--- Requirement ---
Output the full listing verbatim.

○ ○ ○ ○

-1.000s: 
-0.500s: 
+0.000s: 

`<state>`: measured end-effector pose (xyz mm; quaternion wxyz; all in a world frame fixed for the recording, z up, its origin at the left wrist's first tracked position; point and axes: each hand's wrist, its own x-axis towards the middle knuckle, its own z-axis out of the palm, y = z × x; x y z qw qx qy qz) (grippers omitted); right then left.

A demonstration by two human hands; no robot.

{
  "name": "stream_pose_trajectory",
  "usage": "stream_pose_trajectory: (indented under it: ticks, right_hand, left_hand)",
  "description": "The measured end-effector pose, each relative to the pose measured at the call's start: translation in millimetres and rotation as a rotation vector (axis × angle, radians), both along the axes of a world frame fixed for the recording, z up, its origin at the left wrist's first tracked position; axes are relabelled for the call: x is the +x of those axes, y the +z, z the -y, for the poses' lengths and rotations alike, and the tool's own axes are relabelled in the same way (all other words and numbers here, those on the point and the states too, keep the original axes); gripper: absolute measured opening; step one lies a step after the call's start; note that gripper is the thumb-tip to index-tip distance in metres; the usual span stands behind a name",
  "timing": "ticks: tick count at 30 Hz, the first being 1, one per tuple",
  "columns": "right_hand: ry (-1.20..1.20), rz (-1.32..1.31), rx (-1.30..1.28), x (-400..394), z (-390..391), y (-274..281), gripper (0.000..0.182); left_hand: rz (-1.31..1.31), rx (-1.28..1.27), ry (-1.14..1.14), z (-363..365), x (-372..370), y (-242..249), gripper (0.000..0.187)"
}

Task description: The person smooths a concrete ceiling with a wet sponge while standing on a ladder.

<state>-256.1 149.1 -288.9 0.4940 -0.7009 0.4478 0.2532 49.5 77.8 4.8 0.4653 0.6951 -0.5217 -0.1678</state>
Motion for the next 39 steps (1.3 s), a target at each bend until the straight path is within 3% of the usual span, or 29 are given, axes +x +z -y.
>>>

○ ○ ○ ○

--- Answer area ---
-1.000s: 
-0.500s: 
+0.000s: 

`<state>`: measured end-effector pose (xyz mm; quaternion wxyz; all in a world frame fixed for the recording, z up, its origin at the left wrist's first tracked position; point and axes: each hand's wrist, its own x-axis towards the middle knuckle, its own z-axis out of the palm, y = z × x; x y z qw qx qy qz) (grippers omitted); right then left.

A demonstration by two human hands; no robot.

{
  "name": "stream_pose_trajectory",
  "usage": "stream_pose_trajectory: (indented under it: ticks, right_hand, left_hand)",
  "description": "The measured end-effector pose, each relative to the pose measured at the call's start: translation in millimetres and rotation as a rotation vector (axis × angle, radians), both along the axes of a world frame fixed for the recording, z up, its origin at the left wrist's first tracked position; axes are relabelled for the call: x is the +x of those axes, y the +z, z the -y, for the poses' lengths and rotations alike, and the tool's own axes are relabelled in the same way (all other words and numbers here, those on the point and the states too, keep the original axes); gripper: absolute measured opening; step one lies a step after the call's start; note that gripper is the thumb-tip to index-tip distance in metres; the usual span stands behind a name",
  "timing": "ticks: tick count at 30 Hz, the first being 1, one per tuple",
  "columns": "right_hand: ry (-1.20..1.20), rz (-1.32..1.31), rx (-1.30..1.28), x (-400..394), z (-390..391), y (-274..281), gripper (0.000..0.182); left_hand: rz (-1.31..1.31), rx (-1.28..1.27), ry (-1.14..1.14), z (-363..365), x (-372..370), y (-242..249), gripper (0.000..0.187)"
}

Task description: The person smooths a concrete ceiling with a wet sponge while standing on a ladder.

<state>-256.1 149.1 -288.9 0.4940 -0.7009 0.4478 0.2532 49.5 77.8 4.8 0.4653 0.6951 -0.5217 -0.1678</state>
Motion for the next 39 steps (1.3 s), a target at each bend until the straight path is within 3% of the usual span, or 29 are given, axes +x +z -y.
>>>

The answer is complete.